- WHAT THE TASK REQUIRES: Return the whole of the data exactly.

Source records
##########
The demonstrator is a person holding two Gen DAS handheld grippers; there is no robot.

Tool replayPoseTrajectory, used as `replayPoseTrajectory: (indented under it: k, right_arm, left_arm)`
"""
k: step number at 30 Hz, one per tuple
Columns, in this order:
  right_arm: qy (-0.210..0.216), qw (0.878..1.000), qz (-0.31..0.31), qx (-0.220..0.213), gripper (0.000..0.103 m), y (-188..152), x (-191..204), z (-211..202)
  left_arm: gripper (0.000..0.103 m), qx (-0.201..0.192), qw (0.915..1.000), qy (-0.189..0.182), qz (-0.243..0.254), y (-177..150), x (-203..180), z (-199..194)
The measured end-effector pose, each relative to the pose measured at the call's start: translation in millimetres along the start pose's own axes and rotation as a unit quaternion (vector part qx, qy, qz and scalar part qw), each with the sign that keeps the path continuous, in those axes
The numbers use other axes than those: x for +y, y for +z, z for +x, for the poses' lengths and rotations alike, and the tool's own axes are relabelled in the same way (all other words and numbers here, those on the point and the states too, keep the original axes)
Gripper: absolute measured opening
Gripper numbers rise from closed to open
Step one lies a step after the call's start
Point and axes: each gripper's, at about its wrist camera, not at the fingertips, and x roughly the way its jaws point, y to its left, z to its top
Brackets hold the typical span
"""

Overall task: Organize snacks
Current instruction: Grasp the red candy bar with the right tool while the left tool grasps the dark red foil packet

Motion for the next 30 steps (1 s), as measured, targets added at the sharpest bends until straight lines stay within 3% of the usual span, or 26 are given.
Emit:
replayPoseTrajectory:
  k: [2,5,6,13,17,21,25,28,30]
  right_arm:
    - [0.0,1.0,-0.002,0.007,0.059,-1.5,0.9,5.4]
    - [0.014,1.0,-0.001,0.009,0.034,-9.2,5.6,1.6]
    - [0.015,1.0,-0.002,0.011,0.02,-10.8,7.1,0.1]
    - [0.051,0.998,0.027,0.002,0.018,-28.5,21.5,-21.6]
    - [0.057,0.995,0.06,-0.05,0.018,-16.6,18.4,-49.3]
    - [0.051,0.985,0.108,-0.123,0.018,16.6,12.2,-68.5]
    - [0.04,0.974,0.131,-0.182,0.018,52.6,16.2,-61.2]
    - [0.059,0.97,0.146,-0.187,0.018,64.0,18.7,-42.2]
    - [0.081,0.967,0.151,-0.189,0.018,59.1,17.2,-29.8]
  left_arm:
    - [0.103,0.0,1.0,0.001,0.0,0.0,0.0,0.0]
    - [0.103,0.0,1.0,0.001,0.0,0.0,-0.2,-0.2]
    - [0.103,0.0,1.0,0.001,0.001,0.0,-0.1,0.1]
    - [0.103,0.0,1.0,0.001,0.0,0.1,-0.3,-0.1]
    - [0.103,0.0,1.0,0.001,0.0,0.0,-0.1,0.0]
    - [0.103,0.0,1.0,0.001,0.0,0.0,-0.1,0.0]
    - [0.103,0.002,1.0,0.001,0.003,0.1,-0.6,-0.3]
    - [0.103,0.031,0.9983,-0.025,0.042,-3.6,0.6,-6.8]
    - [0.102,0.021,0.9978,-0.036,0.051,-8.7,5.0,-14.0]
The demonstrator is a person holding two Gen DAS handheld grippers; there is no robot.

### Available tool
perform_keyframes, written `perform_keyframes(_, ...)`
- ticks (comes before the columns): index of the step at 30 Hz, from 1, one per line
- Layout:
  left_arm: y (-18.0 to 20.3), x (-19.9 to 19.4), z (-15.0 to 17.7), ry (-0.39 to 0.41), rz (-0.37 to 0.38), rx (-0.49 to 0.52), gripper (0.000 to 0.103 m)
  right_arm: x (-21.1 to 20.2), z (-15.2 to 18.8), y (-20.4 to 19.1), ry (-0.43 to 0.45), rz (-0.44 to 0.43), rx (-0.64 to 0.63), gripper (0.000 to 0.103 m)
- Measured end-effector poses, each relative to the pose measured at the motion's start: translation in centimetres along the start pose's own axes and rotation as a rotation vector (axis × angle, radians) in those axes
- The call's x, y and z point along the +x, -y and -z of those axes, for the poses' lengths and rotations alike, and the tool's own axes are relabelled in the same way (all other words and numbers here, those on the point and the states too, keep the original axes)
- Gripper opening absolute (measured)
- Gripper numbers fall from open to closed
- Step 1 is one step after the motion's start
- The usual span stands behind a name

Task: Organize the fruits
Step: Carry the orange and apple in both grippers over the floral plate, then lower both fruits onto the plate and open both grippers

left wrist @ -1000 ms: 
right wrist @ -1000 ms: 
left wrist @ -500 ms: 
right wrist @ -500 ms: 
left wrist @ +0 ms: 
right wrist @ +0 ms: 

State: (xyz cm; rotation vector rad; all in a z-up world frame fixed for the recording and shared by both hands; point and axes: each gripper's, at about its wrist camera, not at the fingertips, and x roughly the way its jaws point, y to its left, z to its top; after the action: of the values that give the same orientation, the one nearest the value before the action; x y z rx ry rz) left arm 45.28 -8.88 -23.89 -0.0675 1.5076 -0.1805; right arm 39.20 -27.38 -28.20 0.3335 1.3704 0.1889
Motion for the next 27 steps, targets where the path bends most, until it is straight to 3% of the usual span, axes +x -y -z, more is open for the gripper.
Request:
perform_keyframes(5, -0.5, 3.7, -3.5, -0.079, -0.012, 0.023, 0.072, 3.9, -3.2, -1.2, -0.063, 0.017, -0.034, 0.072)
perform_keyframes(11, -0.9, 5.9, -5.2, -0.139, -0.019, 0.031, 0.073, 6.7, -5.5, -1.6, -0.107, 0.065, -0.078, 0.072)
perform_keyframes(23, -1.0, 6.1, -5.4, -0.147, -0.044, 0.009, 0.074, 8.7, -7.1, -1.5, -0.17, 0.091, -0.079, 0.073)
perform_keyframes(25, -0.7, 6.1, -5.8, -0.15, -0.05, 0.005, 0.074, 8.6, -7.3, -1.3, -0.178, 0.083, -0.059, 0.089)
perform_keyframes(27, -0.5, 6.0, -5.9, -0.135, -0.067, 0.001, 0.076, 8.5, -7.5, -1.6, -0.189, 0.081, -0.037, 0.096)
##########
- EXPECTED OUTPUT:
The demonstrator is a person holding two Gen DAS handheld grippers; there is no robot.

Tool replayPoseTrajectory, used as `replayPoseTrajectory: (indented under it: k, right_arm, left_arm)`
"""
k: step number at 30 Hz, one per tuple
Columns, in this order:
  right_arm: qy (-0.210..0.216), qw (0.878..1.000), qz (-0.31..0.31), qx (-0.220..0.213), gripper (0.000..0.103 m), y (-188..152), x (-191..204), z (-211..202)
  left_arm: gripper (0.000..0.103 m), qx (-0.201..0.192), qw (0.915..1.000), qy (-0.189..0.182), qz (-0.243..0.254), y (-177..150), x (-203..180), z (-199..194)
The measured end-effector pose, each relative to the pose measured at the call's start: translation in millimetres along the start pose's own axes and rotation as a unit quaternion (vector part qx, qy, qz and scalar part qw), each with the sign that keeps the path continuous, in those axes
The numbers use other axes than those: x for +y, y for +z, z for +x, for the poses' lengths and rotations alike, and the tool's own axes are relabelled in the same way (all other words and numbers here, those on the point and the states too, keep the original axes)
Gripper: absolute measured opening
Gripper numbers rise from closed to open
Step one lies a step after the call's start
Point and axes: each gripper's, at about its wrist camera, not at the fingertips, and x roughly the way its jaws point, y to its left, z to its top
Brackets hold the typical span
"""

Overall task: Organize snacks
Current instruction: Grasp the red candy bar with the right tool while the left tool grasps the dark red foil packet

Motion for the next 30 steps (1 s), as measured, targets added at the sharpest bends until straight lines stay within 3% of the usual span, or 26 are given.
Emit:
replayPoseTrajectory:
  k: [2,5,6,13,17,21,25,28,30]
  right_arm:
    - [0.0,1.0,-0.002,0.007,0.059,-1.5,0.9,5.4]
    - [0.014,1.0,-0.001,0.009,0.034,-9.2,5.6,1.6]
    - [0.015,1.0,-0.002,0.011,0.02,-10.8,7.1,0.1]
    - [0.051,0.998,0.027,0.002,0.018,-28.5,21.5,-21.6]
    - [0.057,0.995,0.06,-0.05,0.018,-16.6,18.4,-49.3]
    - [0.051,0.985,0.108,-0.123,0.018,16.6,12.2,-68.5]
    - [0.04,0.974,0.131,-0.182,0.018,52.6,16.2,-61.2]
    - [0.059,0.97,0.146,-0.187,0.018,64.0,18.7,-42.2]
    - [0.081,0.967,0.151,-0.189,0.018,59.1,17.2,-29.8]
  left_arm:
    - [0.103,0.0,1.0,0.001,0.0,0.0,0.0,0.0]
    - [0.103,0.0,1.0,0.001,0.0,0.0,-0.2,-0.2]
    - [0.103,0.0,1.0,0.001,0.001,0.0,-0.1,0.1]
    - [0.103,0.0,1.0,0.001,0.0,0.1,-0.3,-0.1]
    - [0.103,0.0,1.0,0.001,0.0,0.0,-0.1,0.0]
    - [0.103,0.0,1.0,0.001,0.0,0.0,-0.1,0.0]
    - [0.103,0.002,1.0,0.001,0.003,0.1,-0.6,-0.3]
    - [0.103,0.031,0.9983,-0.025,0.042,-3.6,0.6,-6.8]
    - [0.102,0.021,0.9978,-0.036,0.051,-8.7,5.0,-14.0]
The demonstrator is a person holding two Gen DAS handheld grippers; there is no robot.

### Available tool
perform_keyframes, written `perform_keyframes(_, ...)`
- ticks (comes before the columns): index of the step at 30 Hz, from 1, one per line
- Layout:
  left_arm: y (-18.0 to 20.3), x (-19.9 to 19.4), z (-15.0 to 17.7), ry (-0.39 to 0.41), rz (-0.37 to 0.38), rx (-0.49 to 0.52), gripper (0.000 to 0.103 m)
  right_arm: x (-21.1 to 20.2), z (-15.2 to 18.8), y (-20.4 to 19.1), ry (-0.43 to 0.45), rz (-0.44 to 0.43), rx (-0.64 to 0.63), gripper (0.000 to 0.103 m)
- Measured end-effector poses, each relative to the pose measured at the motion's start: translation in centimetres along the start pose's own axes and rotation as a rotation vector (axis × angle, radians) in those axes
- The call's x, y and z point along the +x, -y and -z of those axes, for the poses' lengths and rotations alike, and the tool's own axes are relabelled in the same way (all other words and numbers here, those on the point and the states too, keep the original axes)
- Gripper opening absolute (measured)
- Gripper numbers fall from open to closed
- Step 1 is one step after the motion's start
- The usual span stands behind a name

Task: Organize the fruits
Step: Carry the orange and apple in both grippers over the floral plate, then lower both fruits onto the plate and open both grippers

left wrist @ -1000 ms: 
right wrist @ -1000 ms: 
left wrist @ -500 ms: 
right wrist @ -500 ms: 
left wrist @ +0 ms: 
right wrist @ +0 ms: 

State: (xyz cm; rotation vector rad; all in a z-up world frame fixed for the recording and shared by both hands; point and axes: each gripper's, at about its wrist camera, not at the fingertips, and x roughly the way its jaws point, y to its left, z to its top; after the action: of the values that give the same orientation, the one nearest the value before the action; x y z rx ry rz) left arm 45.28 -8.88 -23.89 -0.0675 1.5076 -0.1805; right arm 39.20 -27.38 -28.20 0.3335 1.3704 0.1889
Motion for the next 27 steps, targets where the path bends most, until it is straight to 3% of the usual span, axes +x -y -z, more is open for the gripper.
Request:
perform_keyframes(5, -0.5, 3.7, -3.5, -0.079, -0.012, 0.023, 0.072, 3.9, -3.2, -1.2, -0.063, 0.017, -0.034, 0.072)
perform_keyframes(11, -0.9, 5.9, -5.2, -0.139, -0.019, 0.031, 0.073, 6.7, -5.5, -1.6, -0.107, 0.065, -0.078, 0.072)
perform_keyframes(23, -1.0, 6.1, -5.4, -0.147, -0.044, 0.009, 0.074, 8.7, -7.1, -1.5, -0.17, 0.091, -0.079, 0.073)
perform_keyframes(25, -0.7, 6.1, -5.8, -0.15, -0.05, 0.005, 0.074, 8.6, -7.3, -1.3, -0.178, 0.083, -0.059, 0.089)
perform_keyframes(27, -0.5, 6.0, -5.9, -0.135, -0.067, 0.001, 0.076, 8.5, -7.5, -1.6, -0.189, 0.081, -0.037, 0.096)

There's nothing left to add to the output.